The strong appreciation of the stock market over the past two years has allowed many people to sit on substantial investment gains. Some seek to take a portion of those profits while others wish to rebalance their portfolios, reducing stocks to a lower percentage of their portfolios.

Investors are also worried about the possibility of an increase in long-term capital gains taxes in 2022 or later years. Higher taxes on capital gains, at least for those with higher incomes, were among the tax increases proposed this year.

Of course, an investor could sell some of the investments. But for assets held in taxable accounts that would result in capital gains taxes on profits. People in the highest tax brackets, especially those in their 60s or older, could trigger some of the stealth taxes, such as taxes on Social Security benefits, the surtax on health insurance premiums and 3.8% tax on net investment income.

An alternative is to donate stocks or mutual funds to charity.

When you itemize the expenses on Schedule A of your income tax return, you get a charitable donation deduction equal to the fair market value of the asset on the date of transfer to a charity. You do not owe any tax on any capital appreciation that occurred while you owned the investment.

If you haven’t identified which charities you want to give or don’t want to give a large amount all at once, you can transfer the investment to a Donor Advised Fund (DAF) account. This allows you to take advantage of the tax deduction in 2021 but wait until later to distribute money to individual charities.

Meanwhile, the DAF account is invested so that the value can increase. Unlike an IRA, you don’t have to put money into a DAF. You can transfer the investment so that it continues to appreciate without interruption.

Many CFOs now accept contributions from a wide range of assets, including cryptocurrencies. A spokesperson for the Schwab Charitable Fund recently said The Wall Street Journal that the fund accepted land, grain, racing cars, quarter horses, and participation in a National Football League team.

Another strategy is to donate the assets to a charitable residual trust (CRT).

You create the CRT and transfer the assets to it. The CRT generally sells the assets and reinvests the proceeds in a more balanced portfolio. The CRT incurs no capital gains tax when assets are sold, since the CRT is a non-taxable charitable fund.

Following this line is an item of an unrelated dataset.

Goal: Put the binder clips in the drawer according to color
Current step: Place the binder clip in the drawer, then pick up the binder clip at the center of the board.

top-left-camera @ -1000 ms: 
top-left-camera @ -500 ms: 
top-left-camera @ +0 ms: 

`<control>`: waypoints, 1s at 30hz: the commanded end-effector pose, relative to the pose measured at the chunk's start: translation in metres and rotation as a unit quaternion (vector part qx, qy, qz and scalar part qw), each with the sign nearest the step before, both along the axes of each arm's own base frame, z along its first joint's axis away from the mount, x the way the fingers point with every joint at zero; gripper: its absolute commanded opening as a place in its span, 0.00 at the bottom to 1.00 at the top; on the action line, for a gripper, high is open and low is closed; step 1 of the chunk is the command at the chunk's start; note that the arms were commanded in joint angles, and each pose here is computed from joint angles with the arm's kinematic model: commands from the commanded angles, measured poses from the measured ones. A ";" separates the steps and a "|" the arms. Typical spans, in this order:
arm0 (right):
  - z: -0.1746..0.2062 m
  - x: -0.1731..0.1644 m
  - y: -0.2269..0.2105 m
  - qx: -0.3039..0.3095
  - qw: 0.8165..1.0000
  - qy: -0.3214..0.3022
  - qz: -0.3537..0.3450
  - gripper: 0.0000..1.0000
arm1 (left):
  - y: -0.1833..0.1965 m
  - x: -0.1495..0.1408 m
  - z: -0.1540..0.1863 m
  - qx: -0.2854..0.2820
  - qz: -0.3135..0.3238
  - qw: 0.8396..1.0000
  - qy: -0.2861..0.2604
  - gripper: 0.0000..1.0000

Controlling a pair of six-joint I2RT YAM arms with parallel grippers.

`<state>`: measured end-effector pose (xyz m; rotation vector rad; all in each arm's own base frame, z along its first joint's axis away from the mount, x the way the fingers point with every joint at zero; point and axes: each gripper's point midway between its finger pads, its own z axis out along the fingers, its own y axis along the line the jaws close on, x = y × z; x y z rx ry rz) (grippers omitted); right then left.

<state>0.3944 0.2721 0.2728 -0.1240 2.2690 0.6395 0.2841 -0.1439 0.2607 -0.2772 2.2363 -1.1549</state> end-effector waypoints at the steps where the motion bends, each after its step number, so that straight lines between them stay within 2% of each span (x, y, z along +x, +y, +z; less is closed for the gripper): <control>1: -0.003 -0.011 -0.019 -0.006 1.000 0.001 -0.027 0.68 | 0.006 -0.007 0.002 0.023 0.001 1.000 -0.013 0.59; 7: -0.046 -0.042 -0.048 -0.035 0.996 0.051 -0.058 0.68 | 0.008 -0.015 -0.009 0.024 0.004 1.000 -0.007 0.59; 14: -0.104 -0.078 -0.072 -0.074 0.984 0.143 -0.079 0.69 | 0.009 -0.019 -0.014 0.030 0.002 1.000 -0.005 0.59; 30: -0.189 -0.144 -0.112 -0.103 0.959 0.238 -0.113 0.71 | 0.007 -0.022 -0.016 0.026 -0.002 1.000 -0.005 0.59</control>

The CRT makes distributions to you for the rest of your life or for a period of several years, depending on what you determine when the CRT was created. At the end of the distribution period, the assets remaining in the trust are donated to the charities you designate.

When you transfer assets to CRT, you are entitled to a charitable contribution deduction equal to the present value of what the charity is estimated to receive in the future. You must itemize the expenses on your income tax return to benefit from the deduction.

CRT is known as a triple tax advantage strategy. You benefit from a tax deduction the year of your transfer of assets to the CRT. You do not owe any capital gains taxes on the appreciation that occurred while you owned the property. The trust also owes no capital gains tax when it sells the property. In addition, the value of the CRT will not be subject to your federal property taxes.

A variation of the strategy is to transfer the investments to a charity in exchange for a charitable annuity. You owe no capital gains tax on appreciation. The charity pays you an annuity for the rest of your life.

Annuity payments will be lower than what you would receive from a commercial annuity. The difference is a gift to charity. You are entitled to a charitable donation deduction in the year you transfer assets to the charity.

These are just a few charitable giving strategies for those with long term capital gains. When you are inclined to charity and have some capital gains that you would like to cash in, consider using a charitable giving strategy. Many people find that they maximize their after-tax income by integrating charitable giving into investment and tax strategies.